Cada vez hay más indicios de una acción bélica rusa contra su incómoda vecina —por democrática y férreamente independiente— Ucrania. Así lo han hecho ver distintos organismos de inteligencia occidentales, en particular de Estados Unidos y el Reino Unido. El riesgo de guerra es inminente y su posible naturaleza es aún desconocida, porque puede ir desde incursiones puntuales por tierra, ataques aéreos a blancos clave o una invasión de grandes proporciones. Pero cualquiera que sea la modalidad, sus consecuencias serán enormes. Podríamos estar a las puertas del conflicto armado más serio en Europa desde el fin de la Segunda Guerra Mundial o, si no, desde la guerra de los Balcanes, en la década de los noventa.
Las señales son numerosas, cada día más inquietantes y de mayor magnitud. Rusia ha incrementado el despliegue de contingentes militares en múltiples puntos a lo largo de su frontera ucraniana. El jueves comenzó una serie de ejercicios bélicos, los mayores fuera de su territorio desde el colapso de la Unión Soviética, con fuerzas de Bielorrusia, Estado bajo su tutela, cuya línea divisoria al noroeste de Ucrania está a pocos kilómetros de Kiev, la capital. Las fuerzas separatistas armadas y controladas por Moscú en dos provincias al este de Ucrania, en la región del Dombás, han arreciado sus acciones en los últimos días. Las maniobras navales en el mar Negro, alrededor de Crimea (anexada en el 2014), se han multiplicado. Y la fuerza aérea se mantiene en estado de alerta.
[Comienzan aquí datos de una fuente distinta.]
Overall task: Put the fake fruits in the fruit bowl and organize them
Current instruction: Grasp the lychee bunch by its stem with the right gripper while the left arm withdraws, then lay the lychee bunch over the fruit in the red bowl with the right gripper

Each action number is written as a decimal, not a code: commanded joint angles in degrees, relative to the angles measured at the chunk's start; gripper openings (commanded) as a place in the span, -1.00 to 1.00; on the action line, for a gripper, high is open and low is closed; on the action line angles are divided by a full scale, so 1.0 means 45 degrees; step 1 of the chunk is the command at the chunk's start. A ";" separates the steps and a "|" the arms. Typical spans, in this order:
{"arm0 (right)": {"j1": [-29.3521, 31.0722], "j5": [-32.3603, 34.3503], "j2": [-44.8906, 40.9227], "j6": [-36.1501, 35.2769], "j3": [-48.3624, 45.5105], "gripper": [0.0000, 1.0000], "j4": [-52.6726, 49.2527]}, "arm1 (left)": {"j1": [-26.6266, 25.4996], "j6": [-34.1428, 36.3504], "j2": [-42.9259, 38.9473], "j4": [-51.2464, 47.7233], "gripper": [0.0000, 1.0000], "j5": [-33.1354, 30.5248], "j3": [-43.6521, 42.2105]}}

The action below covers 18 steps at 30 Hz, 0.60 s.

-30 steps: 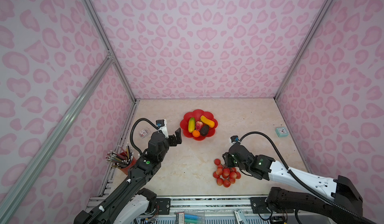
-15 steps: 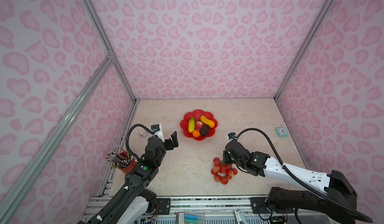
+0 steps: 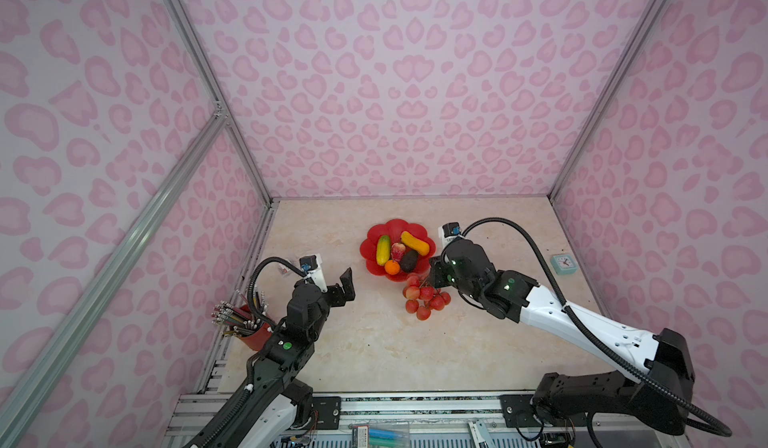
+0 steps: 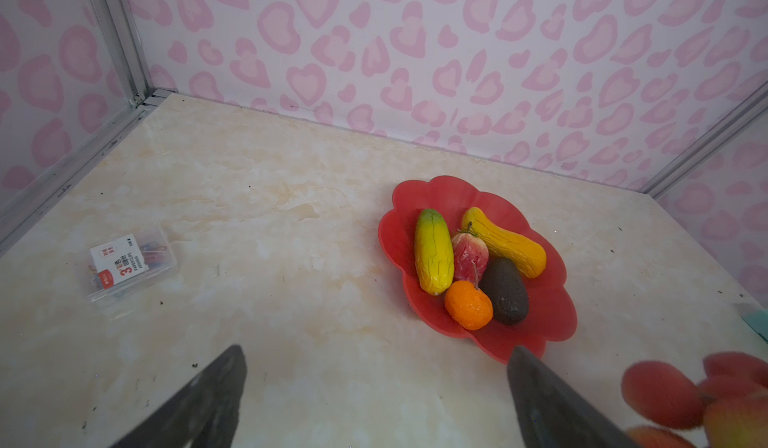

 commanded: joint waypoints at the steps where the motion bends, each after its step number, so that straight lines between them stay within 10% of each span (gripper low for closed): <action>1: -0.0543 -0.1563 0.1151 -0.0954 0.1192 -1.00 0.0981 | 0.0019 -0.0002 -0.0170 0.0423 0.97 0.0387 -0.0078; 18: -0.2741 -0.5127 0.9327 -0.0844 0.7853 -1.00 0.1184 | 0.0014 0.0046 -0.0308 0.0180 0.96 0.0555 0.0010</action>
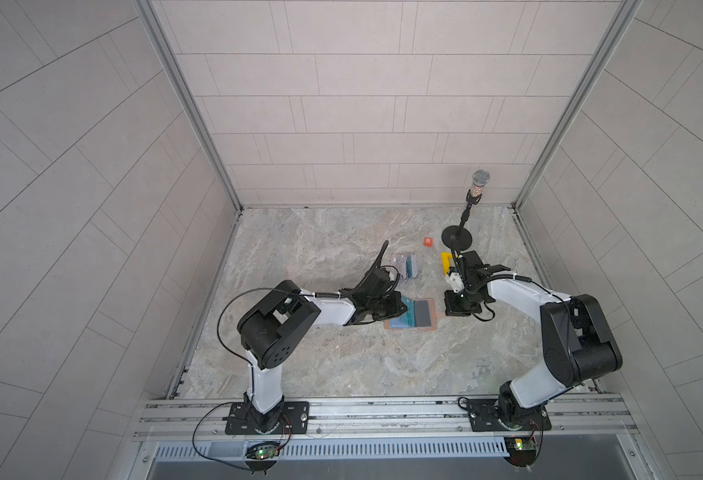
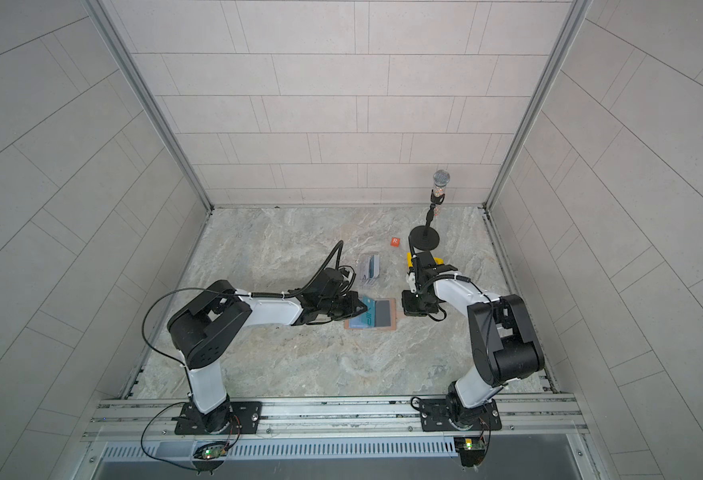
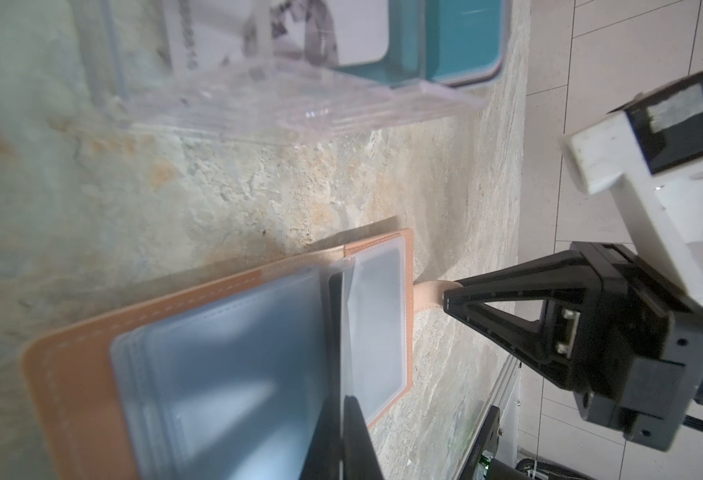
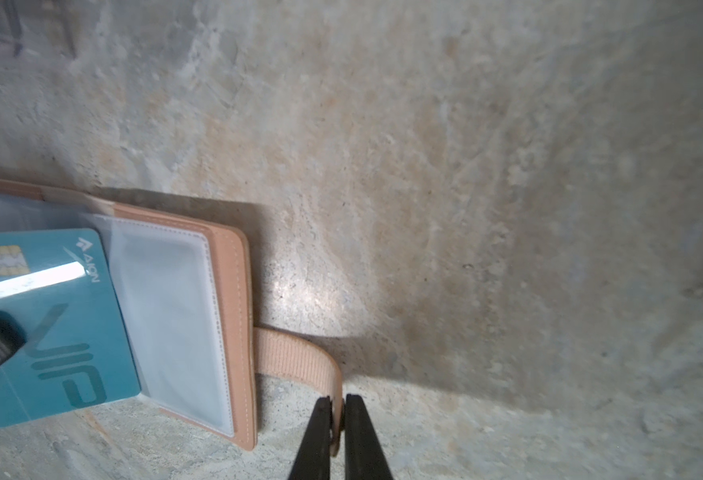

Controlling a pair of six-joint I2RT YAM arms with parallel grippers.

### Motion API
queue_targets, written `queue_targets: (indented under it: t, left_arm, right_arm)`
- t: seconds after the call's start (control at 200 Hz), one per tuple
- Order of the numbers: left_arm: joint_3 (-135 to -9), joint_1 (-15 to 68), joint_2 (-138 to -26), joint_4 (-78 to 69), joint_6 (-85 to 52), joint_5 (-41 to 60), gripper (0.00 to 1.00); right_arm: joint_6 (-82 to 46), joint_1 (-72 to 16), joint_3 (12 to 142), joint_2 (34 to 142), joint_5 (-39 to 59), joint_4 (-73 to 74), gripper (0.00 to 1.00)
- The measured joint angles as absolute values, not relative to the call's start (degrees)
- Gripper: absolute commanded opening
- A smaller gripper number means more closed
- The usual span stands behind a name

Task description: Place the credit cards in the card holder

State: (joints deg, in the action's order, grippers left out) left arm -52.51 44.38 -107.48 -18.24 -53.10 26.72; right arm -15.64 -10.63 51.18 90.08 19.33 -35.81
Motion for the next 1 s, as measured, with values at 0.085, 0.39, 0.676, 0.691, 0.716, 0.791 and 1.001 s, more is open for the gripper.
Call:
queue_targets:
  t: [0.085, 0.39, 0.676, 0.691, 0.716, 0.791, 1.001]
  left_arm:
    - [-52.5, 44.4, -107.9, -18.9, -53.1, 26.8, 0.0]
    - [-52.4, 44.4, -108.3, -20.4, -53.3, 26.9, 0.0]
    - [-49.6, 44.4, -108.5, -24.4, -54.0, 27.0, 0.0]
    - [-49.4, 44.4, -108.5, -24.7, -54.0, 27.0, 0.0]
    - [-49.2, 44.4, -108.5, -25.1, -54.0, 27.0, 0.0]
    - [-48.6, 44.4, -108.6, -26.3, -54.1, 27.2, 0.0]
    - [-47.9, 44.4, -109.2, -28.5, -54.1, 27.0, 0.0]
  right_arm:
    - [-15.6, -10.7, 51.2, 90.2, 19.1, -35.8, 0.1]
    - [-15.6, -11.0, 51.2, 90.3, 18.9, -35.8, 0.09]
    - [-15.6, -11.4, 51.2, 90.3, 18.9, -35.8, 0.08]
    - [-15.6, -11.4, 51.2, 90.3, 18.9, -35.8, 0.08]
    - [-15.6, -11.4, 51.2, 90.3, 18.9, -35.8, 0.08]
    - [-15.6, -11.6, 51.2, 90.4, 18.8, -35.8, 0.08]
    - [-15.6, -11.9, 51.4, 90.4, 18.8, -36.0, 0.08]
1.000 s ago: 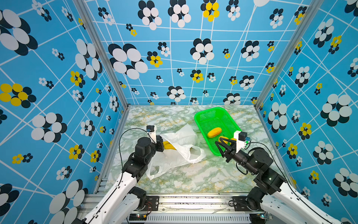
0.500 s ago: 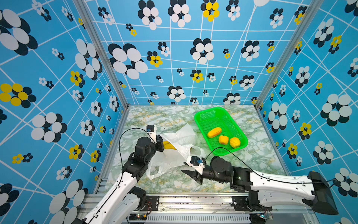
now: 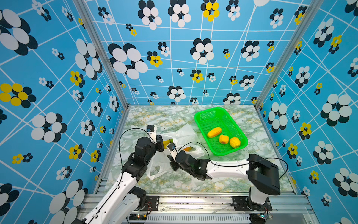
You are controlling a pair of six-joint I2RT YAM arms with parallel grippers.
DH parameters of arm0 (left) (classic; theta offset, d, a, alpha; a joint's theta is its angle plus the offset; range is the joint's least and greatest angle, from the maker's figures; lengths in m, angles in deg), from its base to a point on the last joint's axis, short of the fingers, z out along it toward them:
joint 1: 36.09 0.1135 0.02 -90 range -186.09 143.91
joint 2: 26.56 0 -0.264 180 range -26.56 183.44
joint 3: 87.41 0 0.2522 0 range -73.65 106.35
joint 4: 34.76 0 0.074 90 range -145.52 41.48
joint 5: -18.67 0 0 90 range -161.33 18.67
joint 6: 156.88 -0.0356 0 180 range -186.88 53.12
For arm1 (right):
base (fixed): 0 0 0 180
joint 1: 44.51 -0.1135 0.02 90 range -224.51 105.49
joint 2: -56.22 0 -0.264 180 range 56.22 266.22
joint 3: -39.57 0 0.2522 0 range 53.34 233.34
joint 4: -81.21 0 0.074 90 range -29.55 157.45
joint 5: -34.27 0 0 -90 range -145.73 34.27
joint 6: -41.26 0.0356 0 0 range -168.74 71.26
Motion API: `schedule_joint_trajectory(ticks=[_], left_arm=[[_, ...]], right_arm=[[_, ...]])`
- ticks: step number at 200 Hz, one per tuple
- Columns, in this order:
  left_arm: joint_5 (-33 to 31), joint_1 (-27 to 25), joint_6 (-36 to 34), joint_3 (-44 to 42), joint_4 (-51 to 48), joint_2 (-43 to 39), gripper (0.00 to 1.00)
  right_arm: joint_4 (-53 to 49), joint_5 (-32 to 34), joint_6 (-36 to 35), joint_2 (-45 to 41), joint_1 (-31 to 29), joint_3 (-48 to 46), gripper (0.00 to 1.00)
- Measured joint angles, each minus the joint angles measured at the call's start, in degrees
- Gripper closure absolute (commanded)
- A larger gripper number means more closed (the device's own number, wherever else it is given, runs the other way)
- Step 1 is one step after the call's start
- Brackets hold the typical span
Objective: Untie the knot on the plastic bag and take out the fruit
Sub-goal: 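Move the open right gripper back over the bag mouth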
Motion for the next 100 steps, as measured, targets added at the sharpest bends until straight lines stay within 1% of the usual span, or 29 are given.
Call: schedule_joint_trajectory(ticks=[21,40,69,86,100], left_arm=[[0.17,0.00,0.00,0.00,0.02,-0.70,1.00],[0.17,0.00,0.00,0.00,0.02,-0.85,1.00],[-0.15,0.00,-0.02,-0.39,0.07,-2.75,1.00],[-1.09,0.00,0.02,-1.77,0.09,-6.08,1.00],[-1.99,0.00,0.11,-3.28,0.17,-9.42,1.00]], right_arm=[[-0.33,3.76,4.72,5.77,1.57,3.93,0.79],[-0.31,5.70,9.01,9.86,2.64,4.72,0.80],[-1.01,3.93,14.91,15.67,7.08,4.81,0.83],[-0.13,2.95,17.03,16.81,9.53,5.11,0.82],[0.48,2.32,17.79,16.81,10.56,4.87,0.79]])
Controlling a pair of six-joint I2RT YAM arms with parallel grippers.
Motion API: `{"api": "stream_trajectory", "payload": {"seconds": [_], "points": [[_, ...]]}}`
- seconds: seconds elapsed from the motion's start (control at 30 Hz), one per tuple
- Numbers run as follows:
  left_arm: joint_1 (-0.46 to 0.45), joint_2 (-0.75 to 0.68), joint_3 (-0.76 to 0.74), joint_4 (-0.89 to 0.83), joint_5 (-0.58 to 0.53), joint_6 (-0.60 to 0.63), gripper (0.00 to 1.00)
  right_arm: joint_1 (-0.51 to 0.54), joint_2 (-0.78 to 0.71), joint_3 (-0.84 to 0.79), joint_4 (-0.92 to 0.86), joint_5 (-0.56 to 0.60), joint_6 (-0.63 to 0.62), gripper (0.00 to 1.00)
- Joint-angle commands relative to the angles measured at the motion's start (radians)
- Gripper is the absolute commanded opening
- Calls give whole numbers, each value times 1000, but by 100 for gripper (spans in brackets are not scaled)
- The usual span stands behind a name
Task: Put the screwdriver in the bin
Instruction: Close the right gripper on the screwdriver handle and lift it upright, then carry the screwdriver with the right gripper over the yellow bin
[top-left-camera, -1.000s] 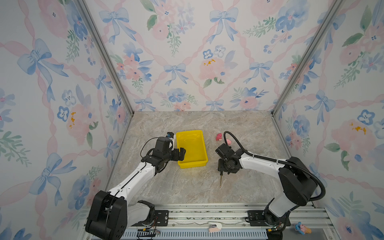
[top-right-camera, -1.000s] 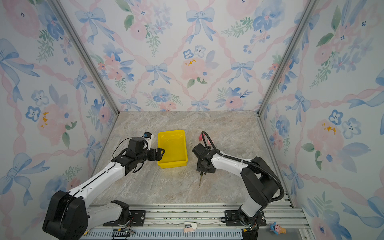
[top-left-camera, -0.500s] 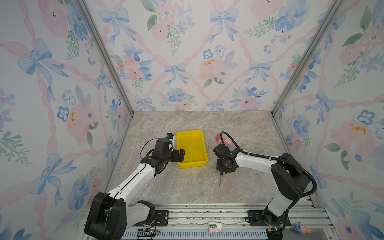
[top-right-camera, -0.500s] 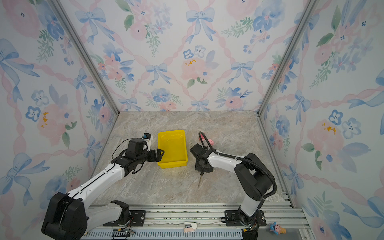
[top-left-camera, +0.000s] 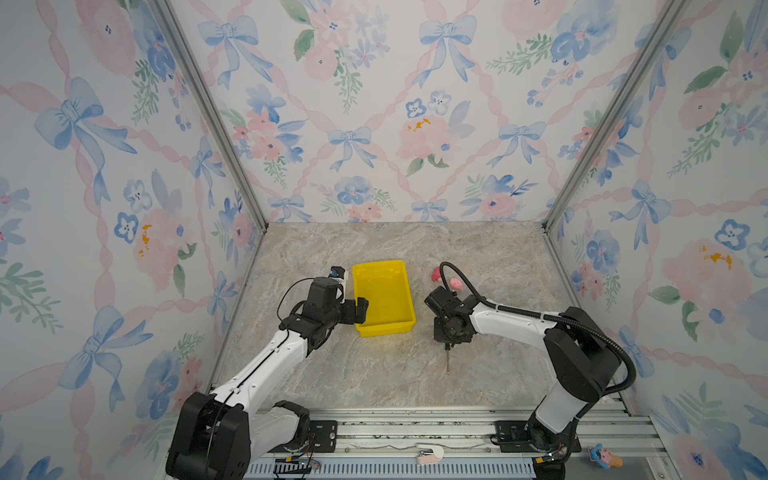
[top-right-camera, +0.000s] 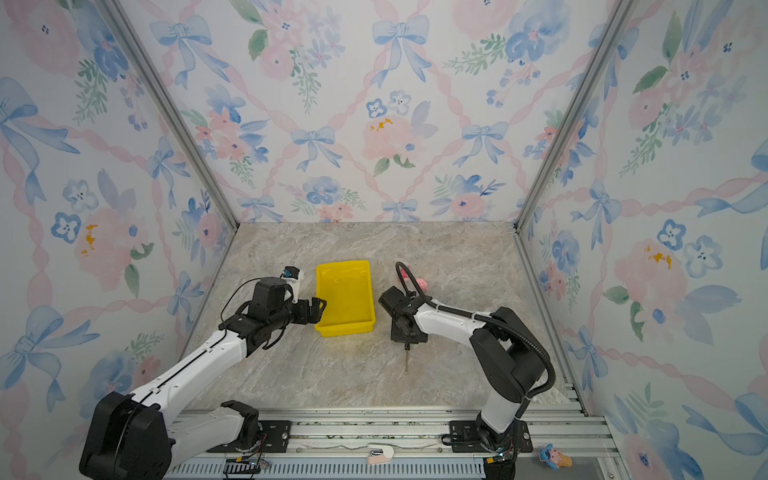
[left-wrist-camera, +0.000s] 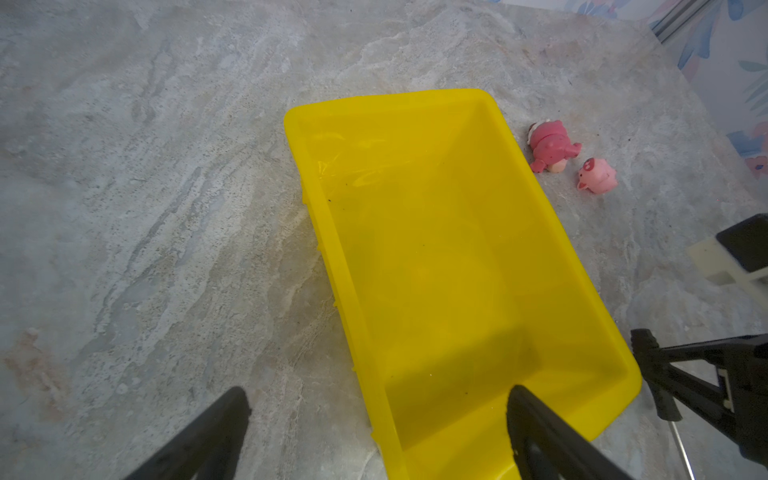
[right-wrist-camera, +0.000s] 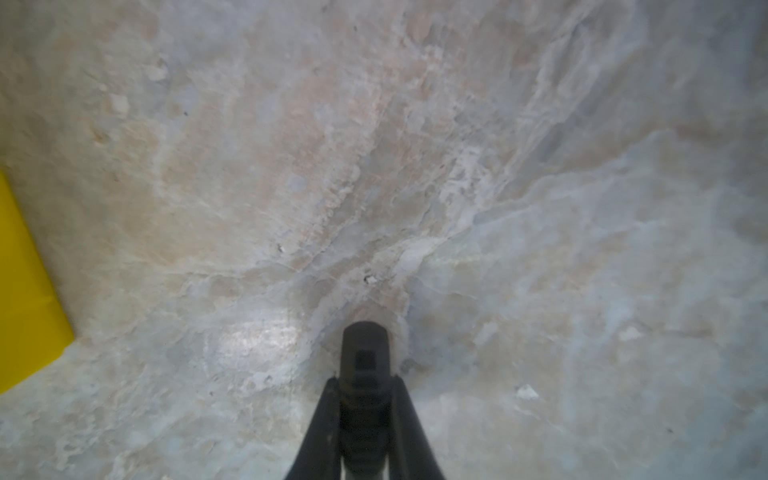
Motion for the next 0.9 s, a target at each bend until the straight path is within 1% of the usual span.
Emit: {"api": "stream_trajectory", "payload": {"seconds": [0.0,0.17,0.43,0.47,0.67,0.87], "points": [[-1,-14,-9,-5,-9,-1,98,14,-65,89,-66,49,-45,0],[1,-16,-10,-5,-17,-5,98,18,-90,203,-103,60,-72,0],[15,-47,-27,-5,-20,-23,98,27,-56,411,-123,52,-83,0],[17,-51,-30,-4,-16,-28,97,28,-24,438,-120,48,-83,0],[31,-75,-44,-13,9,-74,98,34,64,565,-106,5,-72,0],[34,-107,-60,-28,8,-105,98,33,185,697,-79,-30,-64,0]]}}
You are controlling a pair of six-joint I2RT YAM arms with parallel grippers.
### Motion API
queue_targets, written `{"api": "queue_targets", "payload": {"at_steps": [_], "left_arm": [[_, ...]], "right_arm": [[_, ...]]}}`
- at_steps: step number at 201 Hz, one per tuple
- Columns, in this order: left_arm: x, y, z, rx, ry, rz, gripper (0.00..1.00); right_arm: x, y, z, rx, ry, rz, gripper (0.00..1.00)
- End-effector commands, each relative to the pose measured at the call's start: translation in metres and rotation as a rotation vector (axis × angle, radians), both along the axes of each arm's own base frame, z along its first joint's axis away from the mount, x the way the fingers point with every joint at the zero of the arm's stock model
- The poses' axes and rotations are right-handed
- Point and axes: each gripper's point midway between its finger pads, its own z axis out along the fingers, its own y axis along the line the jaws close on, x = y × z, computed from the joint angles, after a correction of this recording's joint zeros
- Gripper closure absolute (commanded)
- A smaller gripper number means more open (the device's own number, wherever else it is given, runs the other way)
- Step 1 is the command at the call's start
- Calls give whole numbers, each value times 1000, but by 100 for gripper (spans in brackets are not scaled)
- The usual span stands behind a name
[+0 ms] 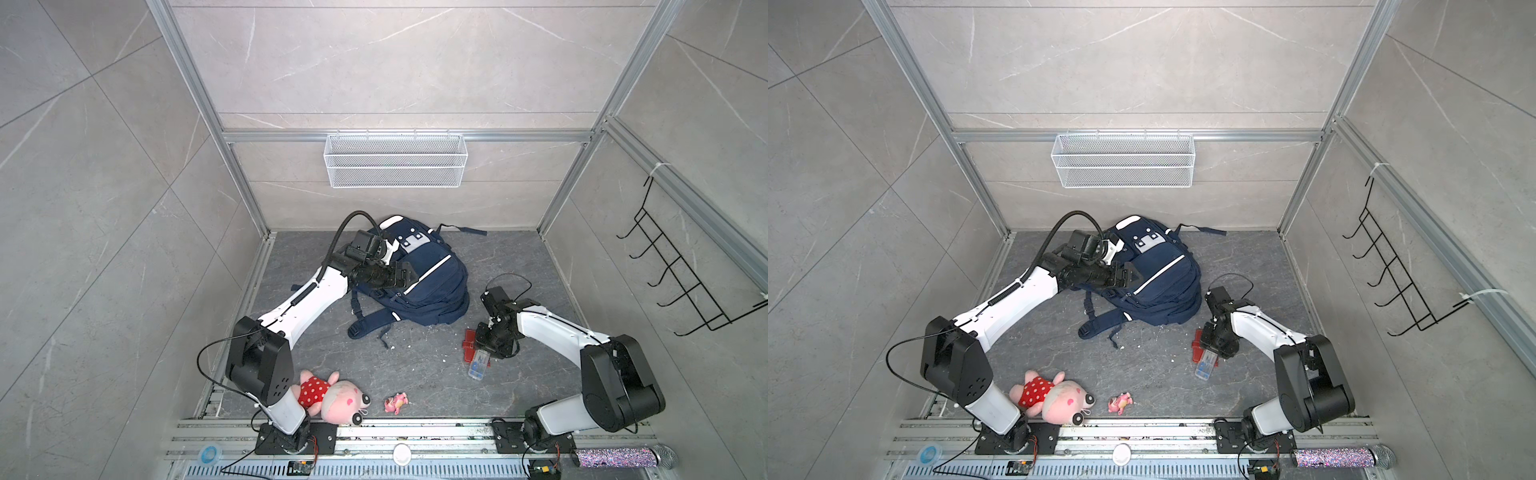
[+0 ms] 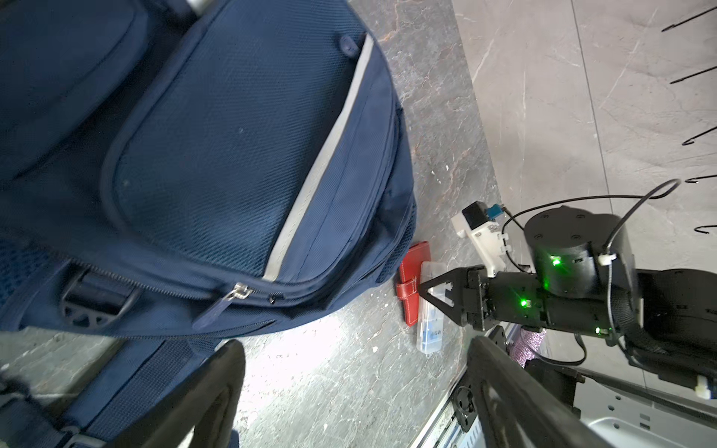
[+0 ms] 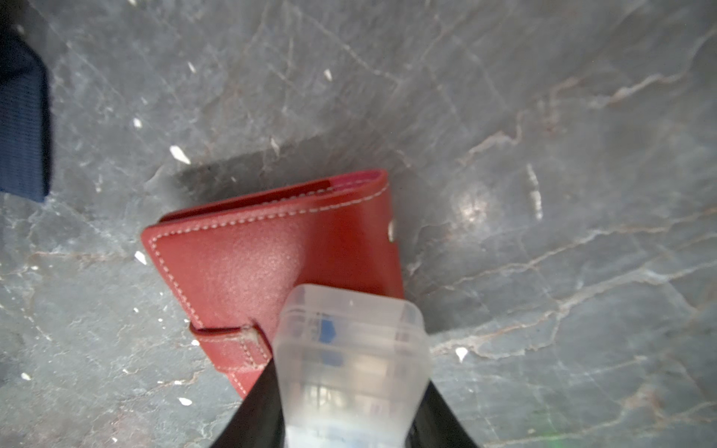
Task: Pack the student bag
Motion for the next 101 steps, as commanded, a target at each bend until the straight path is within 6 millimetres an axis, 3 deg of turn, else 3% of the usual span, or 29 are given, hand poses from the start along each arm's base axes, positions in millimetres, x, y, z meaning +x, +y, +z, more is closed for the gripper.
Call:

El cerco es total. Todo está listo para que, si el autócrata Vladímir Putin lo decide, comiencen las hostilidades. “Continuamos observando signos de una escalada rusa, incluido el arribo de nuevas fuerzas a la frontera ucraniana”, declaró el viernes Jack Sullivan, consejero de seguridad nacional del presidente Joe Biden. Antony Blinken, su secretario de Estado, declaró en Australia, durante una visita a varios países del Pacífico, que “la invasión podría comenzar en cualquier momento”, e informaciones de inteligencia señalan como una posible fecha el próximo miércoles.
También, el viernes, el gobierno británico instó a sus ciudadanos a abandonar Ucrania y anunció la reducción de personal en su embajada. Similares instancias han formulado Japón, los Países Bajos y Letonia a los suyos. El presidente ucraniano, Volodímir Zelenski, ordenó incrementar los preparativos militares y comenzar un esfuerzo para que fuerzas civiles organizadas para la defensa territorial sean puestas bajo el comando militar.
Todo lo anterior ocurre luego de que, a lo largo de la semana, una gran cantidad de iniciativas diplomáticas, entre ellas la visita del presidente francés, Emmanuel Macron, a Moscú y Kiev, no rindieran mayores frutos. El camino de la diplomacia aún se mantiene abierto, y no puede descartarse totalmente que estemos ante una intensa guerra de nervios, orquestada por Putin para obtener concesiones. Pero, aunque así fuera, el gran problema es que una escalada del tipo desarrollado durante los últimos días va mucho más allá de los amagos, puede tomar vida propia y, además, facilitar que errores de cálculos desaten una pavorosa confrontación.
Hasta ahora, los aliados occidentales, mediante la coordinación directa entre sus gobernantes, y también en el seno de la Organización del Tratado del Atlántico Norte (OTAN), han mostrado gran unidad y actuado coordinadamente. Es necesario mantener esta línea, con firmeza, aunque sin descartar la prudencia. Y también es necesario estar preparados para lo peor, porque todo conflicto militar, una vez que comienza, es muy difícil controlarlo; asimismo, generará enormes disrupciones económicas, potenciadas por el casi inevitable uso como palanca de presión, por parte de Rusia, de su condición como principal suplidor de gas en Europa.
Hay razones de sobra para el pesimismo y, cada vez más, para la alarma. No solo están a prueba la valentía, el tesón, la habilidad, la solidaridad, la capacidad de acción y la resistencia de los ucranianos; también, la del resto del mundo democrático.